Le Puits de la vérité/La jeune Éclipse

Le Puits de la véritéAlbert Messein (p. 99-100).



LA JEUNE ÉCLIPSE



C’est une histoire vraie ou fausse. Je la crois plutôt de l’invention d’un homme d’esprit. N’importe, elle est amusante. Et puis elle suggère quelques réflexions. Donc, le jour ou le lendemain de l’éclipse, un brave homme présente à la mairie une petite fille à laquelle il prétend donner comme nom Éclipse. On lui objecte que ce nom ne figure pas au calendrier. Mais il en sort un de sa poche et pointe : 17 avril. Éclipse. Je ne crois pas tout de même qu’il ait eu gain de cause.
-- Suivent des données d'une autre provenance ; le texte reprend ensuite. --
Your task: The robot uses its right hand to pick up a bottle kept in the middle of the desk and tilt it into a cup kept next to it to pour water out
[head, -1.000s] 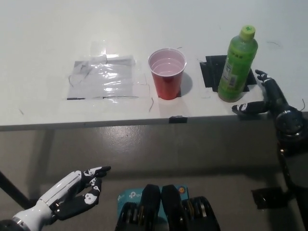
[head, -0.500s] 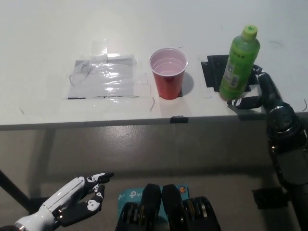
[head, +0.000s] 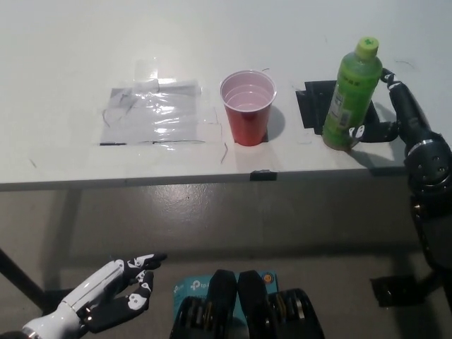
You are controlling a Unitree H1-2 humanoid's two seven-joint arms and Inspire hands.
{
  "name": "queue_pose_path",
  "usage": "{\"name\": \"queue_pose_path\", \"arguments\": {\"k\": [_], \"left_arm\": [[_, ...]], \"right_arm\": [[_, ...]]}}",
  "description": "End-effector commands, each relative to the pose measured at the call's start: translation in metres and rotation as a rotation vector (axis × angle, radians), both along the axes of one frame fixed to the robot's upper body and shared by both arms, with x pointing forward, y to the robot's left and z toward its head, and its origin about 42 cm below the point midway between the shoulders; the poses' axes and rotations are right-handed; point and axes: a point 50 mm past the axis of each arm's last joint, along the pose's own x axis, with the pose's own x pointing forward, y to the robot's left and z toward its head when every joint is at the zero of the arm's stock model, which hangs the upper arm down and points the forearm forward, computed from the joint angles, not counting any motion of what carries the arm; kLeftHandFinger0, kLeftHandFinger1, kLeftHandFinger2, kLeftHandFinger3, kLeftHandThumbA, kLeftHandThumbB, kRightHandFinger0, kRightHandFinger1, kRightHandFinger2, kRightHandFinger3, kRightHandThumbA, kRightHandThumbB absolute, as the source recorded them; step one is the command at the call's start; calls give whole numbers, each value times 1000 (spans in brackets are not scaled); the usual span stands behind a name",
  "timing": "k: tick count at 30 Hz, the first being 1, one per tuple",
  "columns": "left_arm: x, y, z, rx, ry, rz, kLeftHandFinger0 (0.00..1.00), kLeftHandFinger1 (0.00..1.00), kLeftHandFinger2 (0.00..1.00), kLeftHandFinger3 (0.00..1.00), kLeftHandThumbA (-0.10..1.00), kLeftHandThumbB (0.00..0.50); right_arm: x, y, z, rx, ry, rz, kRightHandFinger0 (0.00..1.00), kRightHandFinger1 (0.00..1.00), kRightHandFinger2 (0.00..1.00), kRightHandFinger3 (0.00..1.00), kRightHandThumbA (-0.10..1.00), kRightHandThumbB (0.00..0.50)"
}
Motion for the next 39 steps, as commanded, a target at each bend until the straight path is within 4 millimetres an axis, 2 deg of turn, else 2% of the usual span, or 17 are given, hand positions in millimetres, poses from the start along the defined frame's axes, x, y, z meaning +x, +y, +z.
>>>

Pourtant ? En quoi cette fantaisie était-elle subversive, contraire aux lois et à la morale ? Pourquoi ne pourrait-on donner à un enfant qu’un nom de saint ou sainte, et cela dans un pays où on ignore officiellement l’existence aléatoire de ces vénérables personnages ? On peut nommer un enfant Polycarpe. En quoi est-ce moins ridicule qu’Éclipse ? On ne connaît qu’un abrégé du calendrier romain, mais il est d’une richesse folle en noms baroques. Polycarpe n’est pas extrêmement étonnant. Il est seulement vaudevillesque. Mais que pensez-vous de Pion, de Pipe ou, si vous voulez encore du grec, de Polychrône, qui furent d’authentiques bienheureux ? Si c’est dans l’intérêt, louable sans doute, de l’enfant, que vous défendez qu’on appelle une petite fille Éclipse, permettrez-vous qu’on l’appelle Pipe ? Quelles sont les règles ? Et puis, un nom ridicule dans un pays ne l’est pas dans un autre, où il est au contraire populaire. Il y a un ancien calendrier républicain qui contient des noms agricoles, des noms aratoires, des noms botaniques. On trouverait là de très jolies appellations dont les enfants ne seraient nullement déshonorés. Ne voit-on pas très bien une petite fille se nommer Glycine, Lilas, Rosée, Cerise, Pomme, etc. ? Non, vraiment, je ne trouverais là rien de ridicule.